Why data helps you better understand your customers
Some time back, I was invited to speak in our partner's m-brains marketing intelligent conference about analytics in IoT in London. Naturally, having been granted such an opportunity, I also attended the discussions around measuring the success of analytics, or preferably in this context, measuring the business value of marketing intelligence.

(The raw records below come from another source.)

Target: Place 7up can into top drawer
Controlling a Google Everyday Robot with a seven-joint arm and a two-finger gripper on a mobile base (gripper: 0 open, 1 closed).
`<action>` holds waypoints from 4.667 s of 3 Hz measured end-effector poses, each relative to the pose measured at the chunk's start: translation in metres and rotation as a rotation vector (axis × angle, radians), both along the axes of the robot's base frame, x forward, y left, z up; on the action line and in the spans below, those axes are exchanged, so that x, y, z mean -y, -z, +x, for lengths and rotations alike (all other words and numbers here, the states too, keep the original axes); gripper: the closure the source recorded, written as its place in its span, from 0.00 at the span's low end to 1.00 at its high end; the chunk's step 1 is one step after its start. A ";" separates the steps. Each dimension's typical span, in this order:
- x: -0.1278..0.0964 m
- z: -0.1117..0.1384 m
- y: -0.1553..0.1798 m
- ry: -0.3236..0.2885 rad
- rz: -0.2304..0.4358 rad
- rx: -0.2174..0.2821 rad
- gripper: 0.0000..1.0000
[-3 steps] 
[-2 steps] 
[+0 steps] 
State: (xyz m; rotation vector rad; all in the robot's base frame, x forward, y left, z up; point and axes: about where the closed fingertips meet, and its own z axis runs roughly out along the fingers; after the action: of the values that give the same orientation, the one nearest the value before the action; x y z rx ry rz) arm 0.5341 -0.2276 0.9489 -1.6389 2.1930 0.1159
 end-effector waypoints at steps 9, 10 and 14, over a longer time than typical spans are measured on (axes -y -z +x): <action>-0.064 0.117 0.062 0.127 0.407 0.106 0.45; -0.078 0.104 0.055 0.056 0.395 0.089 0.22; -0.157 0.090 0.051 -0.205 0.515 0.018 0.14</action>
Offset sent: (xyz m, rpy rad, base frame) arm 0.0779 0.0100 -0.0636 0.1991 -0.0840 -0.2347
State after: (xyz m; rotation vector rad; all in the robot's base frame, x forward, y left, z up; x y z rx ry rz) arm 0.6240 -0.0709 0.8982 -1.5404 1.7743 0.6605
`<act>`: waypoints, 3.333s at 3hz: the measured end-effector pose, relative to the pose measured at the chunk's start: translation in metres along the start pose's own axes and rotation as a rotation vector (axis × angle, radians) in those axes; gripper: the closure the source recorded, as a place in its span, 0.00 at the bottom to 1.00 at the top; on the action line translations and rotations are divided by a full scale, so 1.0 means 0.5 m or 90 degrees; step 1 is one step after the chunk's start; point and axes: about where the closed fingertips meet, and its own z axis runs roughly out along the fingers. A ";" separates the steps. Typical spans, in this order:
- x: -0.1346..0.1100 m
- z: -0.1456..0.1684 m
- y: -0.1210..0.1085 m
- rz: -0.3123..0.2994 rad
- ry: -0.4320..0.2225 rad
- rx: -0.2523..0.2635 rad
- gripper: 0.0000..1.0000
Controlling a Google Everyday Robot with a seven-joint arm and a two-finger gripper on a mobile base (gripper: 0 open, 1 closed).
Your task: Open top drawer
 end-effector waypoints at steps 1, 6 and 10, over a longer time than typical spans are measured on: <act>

The connection between analytics and more accurate (and successful) business decisions is hard to define for many reasons. One obvious factor is that we are missing the reference point for the comparison, having make the same business decisions in the past without the help of analytics.
Due to this and other reasons, a cleverly accurate phrase came up during the discussions that I took a liking to: "The best ROI-discussion is not having one at all". Or as I like to think of it, when one is doing the analysis correctly and has invested into the right tools, the benefit of that is self-evident and understood. I believe we are well beyond the point of needing to prove the benefits of the analytics investments in general to business decision makers.
Understanding the value
Does this mean that there should be no measuring of the performance of the analytics? Of course not. For instance in marketing, the accuracy of the customer segmentation and profiling should be constantly measured through key indicators like strong leads or the number of sales created. These figures aren't just important for business calculations, but also for improving the accuracy our predictions.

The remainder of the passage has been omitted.